Art. 369. A compensação efetua-se entre dívidas líquidas,(1) (2) vencidas(3) (4) e de coisas fungíveis.
- A liquidez da dívida não exige a menção expressa de seu valor no título, mas tão somente que este tenha sua existência aferível, independentemente, de qualquer processo de apuração. Nem mesmo a contestação do devedor, em eventual ação judicial, compromete a liquidez da dívida. Ilustrativamente, uma obrigação decorrente de pleito indenizatório é ilíquida, enquanto não houver a devida apuração, a despeito de já ser reconhecido o direito do credor à indenização.
- Nas obrigações de coisa incerta, somente poderá haver a compensação no caso de a escolha, em ambas as obrigações, caber aos respectivos devedores. Do contrário, caso a escolha dependa dos credores, haverá a necessidade de manifestação de vontade destes, o que retira a liquidez da dívida.

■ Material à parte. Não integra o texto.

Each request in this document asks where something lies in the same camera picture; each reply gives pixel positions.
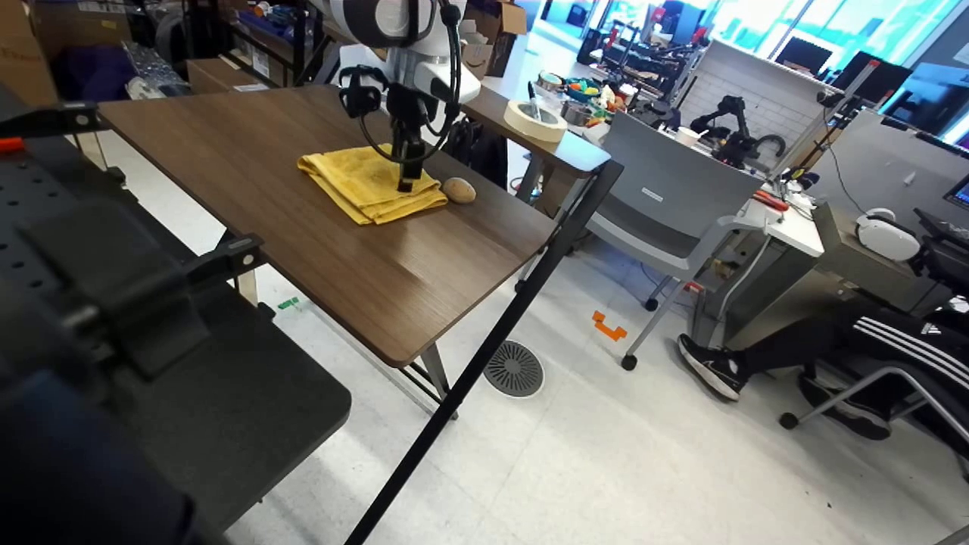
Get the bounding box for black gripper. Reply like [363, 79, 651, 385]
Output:
[388, 84, 436, 194]

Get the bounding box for yellow towel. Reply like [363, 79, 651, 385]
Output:
[298, 144, 448, 227]

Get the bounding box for cream white ball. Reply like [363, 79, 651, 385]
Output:
[443, 177, 478, 205]

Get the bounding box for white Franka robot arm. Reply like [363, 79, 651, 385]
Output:
[312, 0, 481, 194]

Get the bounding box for small black robot arm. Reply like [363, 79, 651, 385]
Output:
[691, 95, 788, 165]

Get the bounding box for black backpack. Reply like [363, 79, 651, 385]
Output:
[444, 117, 510, 185]

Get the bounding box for white tape roll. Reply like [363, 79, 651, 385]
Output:
[503, 104, 567, 144]

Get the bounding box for grey plastic chair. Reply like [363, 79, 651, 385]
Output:
[588, 114, 759, 368]

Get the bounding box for orange floor tape marker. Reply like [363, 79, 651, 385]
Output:
[590, 312, 626, 343]

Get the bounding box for round floor drain cover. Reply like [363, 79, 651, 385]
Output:
[485, 343, 542, 398]

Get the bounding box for seated man grey sweater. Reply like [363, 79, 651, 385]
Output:
[677, 297, 969, 449]

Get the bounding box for black camera tripod pole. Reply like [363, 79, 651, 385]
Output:
[344, 159, 623, 545]

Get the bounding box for black perforated mount plate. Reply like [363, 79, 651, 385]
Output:
[0, 95, 353, 545]

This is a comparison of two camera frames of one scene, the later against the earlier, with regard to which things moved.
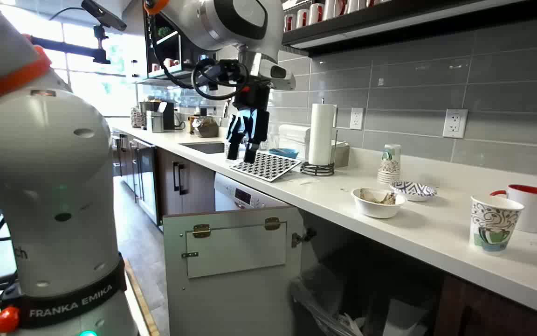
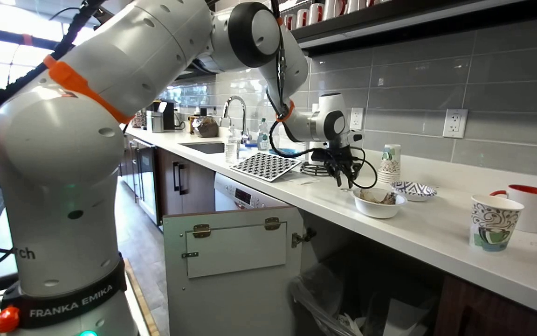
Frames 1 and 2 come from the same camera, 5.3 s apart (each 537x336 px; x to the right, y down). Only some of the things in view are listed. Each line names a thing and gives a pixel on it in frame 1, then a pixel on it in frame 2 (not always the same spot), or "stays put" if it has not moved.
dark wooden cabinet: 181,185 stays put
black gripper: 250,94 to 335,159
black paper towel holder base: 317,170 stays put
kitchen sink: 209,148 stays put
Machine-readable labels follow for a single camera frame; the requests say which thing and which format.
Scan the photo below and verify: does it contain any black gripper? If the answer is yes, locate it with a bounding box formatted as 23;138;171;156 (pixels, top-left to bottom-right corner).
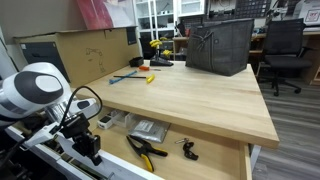
60;114;102;166

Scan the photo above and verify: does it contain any white top drawer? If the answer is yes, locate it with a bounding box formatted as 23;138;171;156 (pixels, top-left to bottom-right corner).
56;109;253;180

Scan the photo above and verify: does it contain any white drawer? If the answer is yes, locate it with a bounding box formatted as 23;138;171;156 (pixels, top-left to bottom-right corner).
4;123;68;168
56;109;253;180

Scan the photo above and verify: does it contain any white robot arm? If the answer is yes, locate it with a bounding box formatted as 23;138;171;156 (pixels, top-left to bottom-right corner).
0;62;102;165

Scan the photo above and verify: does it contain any white small device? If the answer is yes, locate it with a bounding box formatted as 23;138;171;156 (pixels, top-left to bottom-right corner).
97;116;113;129

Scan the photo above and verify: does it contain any black yellow spring clamp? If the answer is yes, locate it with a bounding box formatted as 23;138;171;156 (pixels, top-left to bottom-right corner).
127;135;168;172

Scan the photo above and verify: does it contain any clear plastic box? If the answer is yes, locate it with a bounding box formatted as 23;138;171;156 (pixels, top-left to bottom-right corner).
111;110;134;128

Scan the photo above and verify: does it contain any silver foil bag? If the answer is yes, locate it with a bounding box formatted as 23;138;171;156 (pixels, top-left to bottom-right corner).
128;119;170;143

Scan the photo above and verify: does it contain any blue flat tool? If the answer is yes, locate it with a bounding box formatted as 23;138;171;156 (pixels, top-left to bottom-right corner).
109;70;137;84

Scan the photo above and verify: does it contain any black clip with keyring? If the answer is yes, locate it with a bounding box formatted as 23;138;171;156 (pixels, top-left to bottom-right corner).
176;138;199;161

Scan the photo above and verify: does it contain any large cardboard box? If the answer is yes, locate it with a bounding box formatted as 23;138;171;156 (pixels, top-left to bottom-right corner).
14;26;140;87

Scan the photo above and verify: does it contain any small black tray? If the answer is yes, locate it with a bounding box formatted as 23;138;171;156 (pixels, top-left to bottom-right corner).
129;57;144;67

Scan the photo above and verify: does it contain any red white poster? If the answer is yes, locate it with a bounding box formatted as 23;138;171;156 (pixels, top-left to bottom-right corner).
76;0;135;30

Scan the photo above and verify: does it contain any white shelving unit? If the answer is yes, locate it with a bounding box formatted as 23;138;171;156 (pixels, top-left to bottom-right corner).
133;0;205;40

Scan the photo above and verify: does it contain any grey felt tote bag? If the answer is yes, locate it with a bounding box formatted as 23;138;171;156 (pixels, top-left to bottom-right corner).
186;19;254;76

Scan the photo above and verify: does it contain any black office chair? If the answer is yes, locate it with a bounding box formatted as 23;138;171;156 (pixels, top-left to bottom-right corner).
262;19;312;96

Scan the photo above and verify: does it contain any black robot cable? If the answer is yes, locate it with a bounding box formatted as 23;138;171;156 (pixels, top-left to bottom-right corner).
0;85;104;168

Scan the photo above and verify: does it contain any yellow handled hex key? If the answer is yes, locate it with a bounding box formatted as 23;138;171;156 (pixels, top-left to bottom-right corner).
113;74;155;84

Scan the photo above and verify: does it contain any orange handled screwdriver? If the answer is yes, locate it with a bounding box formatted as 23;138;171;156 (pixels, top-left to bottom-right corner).
138;66;161;71

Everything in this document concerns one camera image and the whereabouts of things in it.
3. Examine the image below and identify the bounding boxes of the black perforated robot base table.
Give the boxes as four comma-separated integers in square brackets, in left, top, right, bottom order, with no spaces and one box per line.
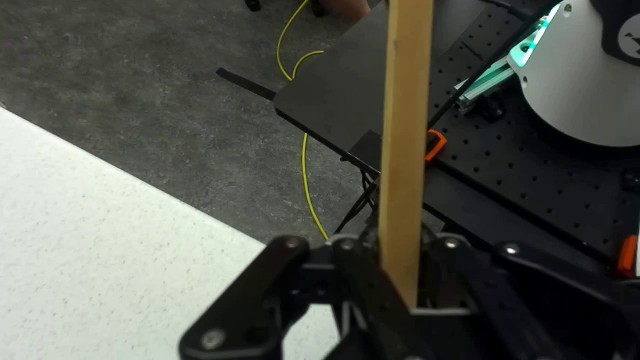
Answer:
[274,0,638,266]

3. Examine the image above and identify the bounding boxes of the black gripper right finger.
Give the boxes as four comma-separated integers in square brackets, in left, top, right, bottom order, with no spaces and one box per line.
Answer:
[427,239,640,360]

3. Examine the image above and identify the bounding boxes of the yellow cable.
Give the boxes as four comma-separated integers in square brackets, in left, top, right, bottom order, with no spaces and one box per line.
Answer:
[274,0,332,244]

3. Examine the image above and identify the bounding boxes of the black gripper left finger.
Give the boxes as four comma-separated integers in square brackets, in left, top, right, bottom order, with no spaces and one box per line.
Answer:
[178,237,310,360]

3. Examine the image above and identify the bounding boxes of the orange-handled clamp tool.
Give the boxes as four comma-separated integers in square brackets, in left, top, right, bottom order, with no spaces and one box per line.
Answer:
[424,129,448,163]

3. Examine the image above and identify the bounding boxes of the yellow wooden-handled spatula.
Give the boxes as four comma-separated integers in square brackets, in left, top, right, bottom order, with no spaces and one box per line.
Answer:
[379,0,435,309]

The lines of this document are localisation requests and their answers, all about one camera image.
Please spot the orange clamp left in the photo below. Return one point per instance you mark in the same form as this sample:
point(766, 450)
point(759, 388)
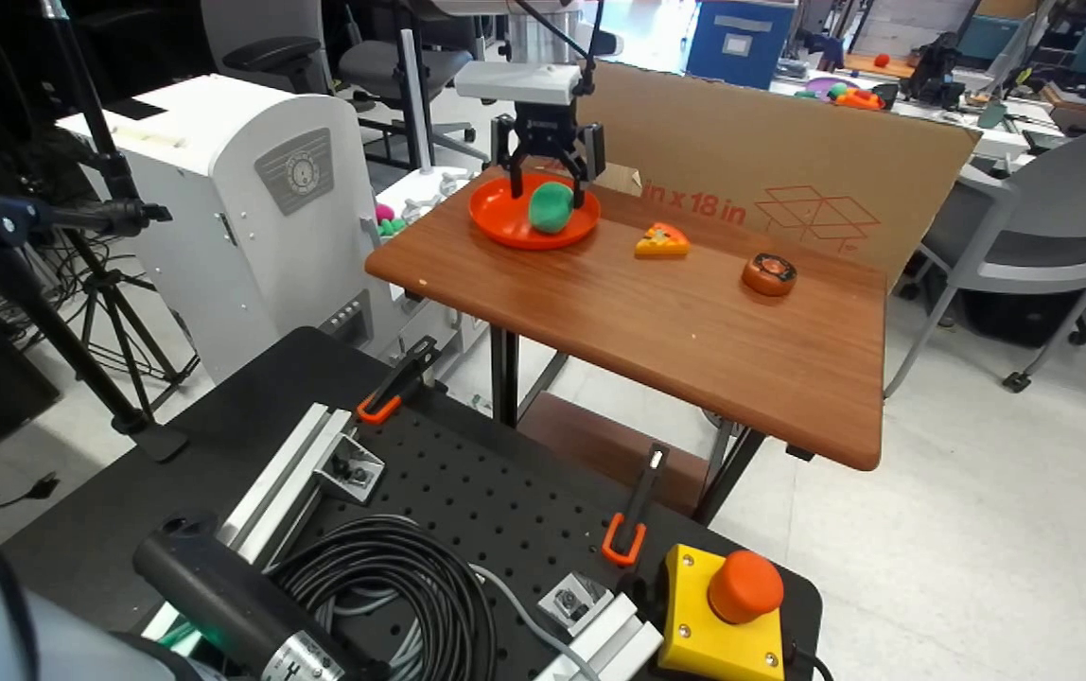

- O vencimento da dívida pode se dar tanto pelo escoamento do prazo, como pelo seu vencimento antecipado.
- Acerca da prescrição de uma das obrigações, Pereira esclarece que “[c]ontrovertem os autores se a obrigação prescrita comporta compensação. Dentro da variedade de opiniões, o que deve prevalecer é a conjugação do requisito da exigibilidade com o efeito automático da compensação. Assim, se a prescrição se completou antes da coexistência das dívidas, aquele a quem ela beneficia pode opor-se à compensação, sob o fundamento de que a prescrição extingue a pretensão (Anspruch), e, portanto, falta o requisito da exigibilidade para que aquela se efetue. Mas se os dois créditos coexisitiram, antes de escoar-se o prazo prescricional, operou a compensação ipso iure, e perimiu as obrigações; a prescrição que venha a completar-se ulteriormente não mais atua sobre os débitos desaparecidos”.[1]
[1]– Pereira, Caio Mário da Silva. Teoria Geral das Obrigações, Rio de Janeiro: Forense, pp. 260-261.